Delivered in 1944, the Union Pacific's ten FEF-3 ("FEF" for "Four Eight Four") Northerns were the apex of super-power steam: modern, handsome, and designed to cruise at over 100 mph. In their early years, dressed in two-tone grey, they pulled the Overland Limited, Portland Rose, Challenger and other crack UP passenger trains. Diesels later bumped them to freight service in plain black livery. The last FEF-3 built, No. 844, has the distinction of being the only steam locomotive never retired by a U.S. railroad. You can ride behind it today in UP excursion service.

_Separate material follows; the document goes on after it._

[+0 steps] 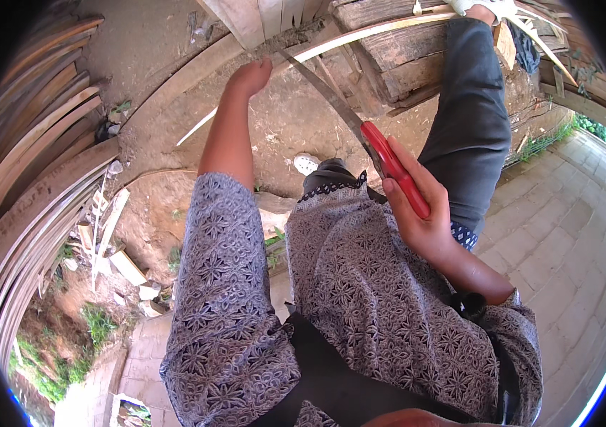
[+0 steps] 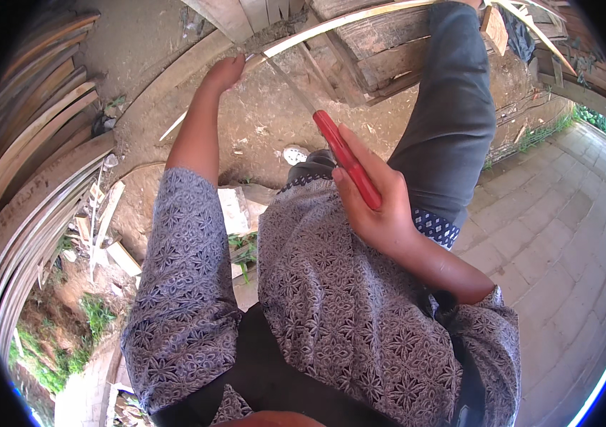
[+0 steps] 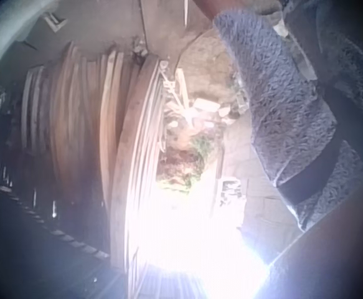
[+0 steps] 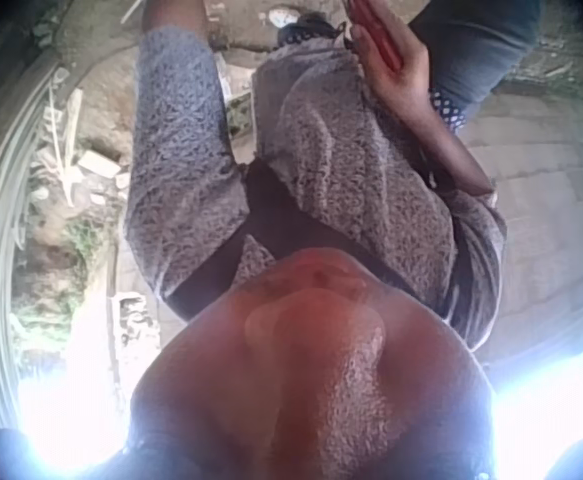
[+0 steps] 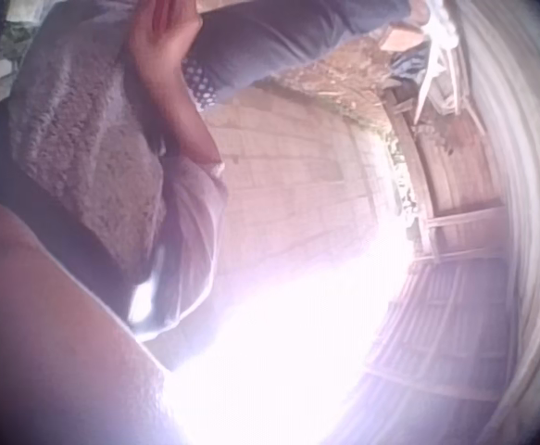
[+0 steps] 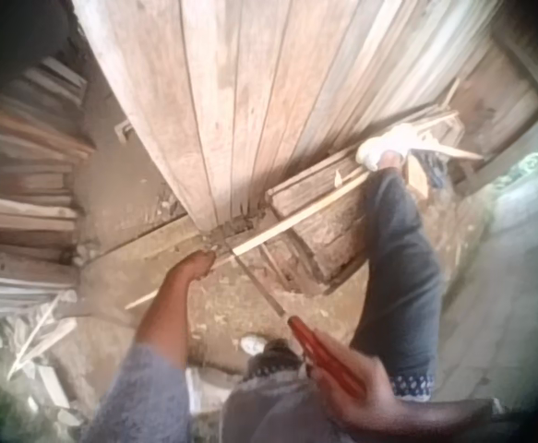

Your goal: The person selects a thin wooden strip from a stack and uses a red-handled knife to shave and smooth its surface. They hold the strip with their left hand and foot, repeatedly scraping the blade along the wood to remove thin layers.

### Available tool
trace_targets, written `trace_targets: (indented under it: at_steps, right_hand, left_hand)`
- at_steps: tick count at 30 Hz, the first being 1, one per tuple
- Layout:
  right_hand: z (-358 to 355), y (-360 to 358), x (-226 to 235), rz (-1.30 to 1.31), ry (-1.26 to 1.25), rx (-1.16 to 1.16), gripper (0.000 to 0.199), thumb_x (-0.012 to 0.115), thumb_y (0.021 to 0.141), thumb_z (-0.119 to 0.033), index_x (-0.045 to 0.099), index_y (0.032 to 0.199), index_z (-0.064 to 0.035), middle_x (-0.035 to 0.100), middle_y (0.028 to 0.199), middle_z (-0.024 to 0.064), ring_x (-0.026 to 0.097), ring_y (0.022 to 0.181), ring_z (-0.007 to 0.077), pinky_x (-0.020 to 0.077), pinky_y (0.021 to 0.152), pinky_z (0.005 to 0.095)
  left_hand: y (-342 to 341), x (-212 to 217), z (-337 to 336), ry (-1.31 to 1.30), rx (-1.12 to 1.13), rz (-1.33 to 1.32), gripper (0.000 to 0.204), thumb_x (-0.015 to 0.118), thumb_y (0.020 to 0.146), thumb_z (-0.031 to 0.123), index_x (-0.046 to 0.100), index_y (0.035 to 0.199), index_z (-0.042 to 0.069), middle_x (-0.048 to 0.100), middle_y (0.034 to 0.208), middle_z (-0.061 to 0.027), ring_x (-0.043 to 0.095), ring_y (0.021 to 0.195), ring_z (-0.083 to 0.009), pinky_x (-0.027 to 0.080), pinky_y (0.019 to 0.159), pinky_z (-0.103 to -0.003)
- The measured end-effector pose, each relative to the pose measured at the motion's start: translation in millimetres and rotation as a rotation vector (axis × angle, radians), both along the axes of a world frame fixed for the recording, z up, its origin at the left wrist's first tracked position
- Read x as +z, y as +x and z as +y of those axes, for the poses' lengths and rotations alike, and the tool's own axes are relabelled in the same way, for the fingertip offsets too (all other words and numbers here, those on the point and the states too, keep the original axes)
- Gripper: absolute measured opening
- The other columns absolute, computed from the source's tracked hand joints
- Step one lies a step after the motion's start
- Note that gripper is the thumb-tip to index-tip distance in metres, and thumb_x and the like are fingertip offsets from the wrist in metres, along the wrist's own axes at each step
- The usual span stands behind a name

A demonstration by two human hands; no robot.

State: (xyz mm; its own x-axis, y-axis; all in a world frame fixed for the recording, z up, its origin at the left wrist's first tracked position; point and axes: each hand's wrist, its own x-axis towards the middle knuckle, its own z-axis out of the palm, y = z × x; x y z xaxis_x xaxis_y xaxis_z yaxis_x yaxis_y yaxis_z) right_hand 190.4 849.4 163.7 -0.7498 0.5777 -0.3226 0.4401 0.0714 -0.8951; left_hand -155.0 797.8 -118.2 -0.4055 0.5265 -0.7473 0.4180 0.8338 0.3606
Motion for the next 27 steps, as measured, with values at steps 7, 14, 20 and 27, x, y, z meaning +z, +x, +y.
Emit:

The FEF-3 returns to the RailKing line in four authentic passenger and freight paint schemes. The oil-burning versions have the distinctive "elephant ears" - smoke deflectors designed to prevent smoke from obscuring the engineer's vision and additional Imperial features that include Proto-Sound 3.0, legible builder's plates, marker lights with individual LED illumination, painted backhead gauges, cab interior light, and tender truck safety chains.
Did You Know?
In 1946 it cost $1.19 per mile to operate an FEF-3, of which 40 cents went for coal or oil, 3 cents for water, and 19 cents for crew wages. Brand new, an FEF-3 went for $150,000, nearly 100 times the price of a new car.